*TASK DIRECTIONS*
There is one span to output from the data below: the lines starting at the line with "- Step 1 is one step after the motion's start" and ending at the line with "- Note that". Output it exactly, ends included, nothing more.
═══
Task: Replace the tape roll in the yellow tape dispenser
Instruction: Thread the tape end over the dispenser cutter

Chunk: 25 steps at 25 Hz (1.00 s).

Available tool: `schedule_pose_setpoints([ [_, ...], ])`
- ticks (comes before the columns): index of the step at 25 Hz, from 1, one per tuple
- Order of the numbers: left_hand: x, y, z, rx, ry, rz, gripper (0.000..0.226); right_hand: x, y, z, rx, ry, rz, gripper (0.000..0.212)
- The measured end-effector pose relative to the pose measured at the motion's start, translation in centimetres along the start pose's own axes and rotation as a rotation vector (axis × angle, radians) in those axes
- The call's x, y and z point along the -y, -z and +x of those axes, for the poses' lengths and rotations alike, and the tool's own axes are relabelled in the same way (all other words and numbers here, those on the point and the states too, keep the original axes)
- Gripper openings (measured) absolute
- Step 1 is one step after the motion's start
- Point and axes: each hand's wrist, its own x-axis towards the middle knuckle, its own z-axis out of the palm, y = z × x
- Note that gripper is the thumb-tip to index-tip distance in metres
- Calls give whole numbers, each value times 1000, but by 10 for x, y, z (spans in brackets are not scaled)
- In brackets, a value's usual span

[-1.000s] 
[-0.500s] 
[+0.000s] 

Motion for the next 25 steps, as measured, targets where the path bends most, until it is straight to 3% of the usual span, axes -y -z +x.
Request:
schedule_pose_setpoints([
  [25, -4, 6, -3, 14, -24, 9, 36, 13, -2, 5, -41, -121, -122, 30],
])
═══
*RESPONSE BELOW*
- Step 1 is one step after the motion's start
- Point and axes: each hand's wrist, its own x-axis towards the middle knuckle, its own z-axis out of the palm, y = z × x
- Note that gripper is the thumb-tip to index-tip distance in metres

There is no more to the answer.